▶ [Information provided]
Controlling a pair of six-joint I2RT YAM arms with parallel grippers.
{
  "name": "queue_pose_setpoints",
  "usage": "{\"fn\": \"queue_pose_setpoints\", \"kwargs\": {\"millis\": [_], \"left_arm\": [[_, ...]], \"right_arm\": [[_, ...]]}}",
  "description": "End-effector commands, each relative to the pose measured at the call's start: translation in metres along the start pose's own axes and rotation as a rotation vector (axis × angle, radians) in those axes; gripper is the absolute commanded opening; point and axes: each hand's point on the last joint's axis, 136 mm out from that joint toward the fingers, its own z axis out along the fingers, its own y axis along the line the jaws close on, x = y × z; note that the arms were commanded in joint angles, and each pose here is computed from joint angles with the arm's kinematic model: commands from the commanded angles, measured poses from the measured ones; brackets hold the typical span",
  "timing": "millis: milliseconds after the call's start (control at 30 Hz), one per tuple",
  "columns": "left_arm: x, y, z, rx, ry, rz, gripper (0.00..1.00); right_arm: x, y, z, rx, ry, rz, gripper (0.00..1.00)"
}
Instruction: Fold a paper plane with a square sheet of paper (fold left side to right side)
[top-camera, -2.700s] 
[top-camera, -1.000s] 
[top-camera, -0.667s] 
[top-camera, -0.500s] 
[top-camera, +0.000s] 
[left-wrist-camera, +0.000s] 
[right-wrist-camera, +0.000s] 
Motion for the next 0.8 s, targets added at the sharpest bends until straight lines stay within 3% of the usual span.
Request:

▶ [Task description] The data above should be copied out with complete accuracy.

▶ [Result for this exercise]
Controlling a pair of six-joint I2RT YAM arms with parallel grippers.
{
  "name": "queue_pose_setpoints",
  "usage": "{\"fn\": \"queue_pose_setpoints\", \"kwargs\": {\"millis\": [_], \"left_arm\": [[_, ...]], \"right_arm\": [[_, ...]]}}",
  "description": "End-effector commands, each relative to the pose measured at the call's start: translation in metres along the start pose's own axes and rotation as a rotation vector (axis × angle, radians) in those axes; gripper is the absolute commanded opening; point and axes: each hand's point on the last joint's axis, 136 mm out from that joint toward the fingers, its own z axis out along the fingers, its own y axis along the line the jaws close on, x = y × z; note that the arms were commanded in joint angles, and each pose here is computed from joint angles with the arm's kinematic model: commands from the commanded angles, measured poses from the measured ones; brackets hold the typical span",
  "timing": "millis: milliseconds after the call's start (control at 30 Hz), one per tuple",
  "columns": "left_arm: x, y, z, rx, ry, rz, gripper (0.00..1.00); right_arm: x, y, z, rx, ry, rz, gripper (0.00..1.00)"
}
Instruction: Fold a paper plane with a square sheet of paper (fold left side to right side)
[top-camera, -2.700s] 
[top-camera, -1.000s] 
[top-camera, -0.667s] 
[top-camera, -0.500s] 
[top-camera, +0.000s] 
[left-wrist-camera, +0.000s] 
[right-wrist-camera, +0.000s] 
Motion for the next 0.8 s, targets added at the sharpest bends until straight lines stay within 3% of the usual span.
Request:

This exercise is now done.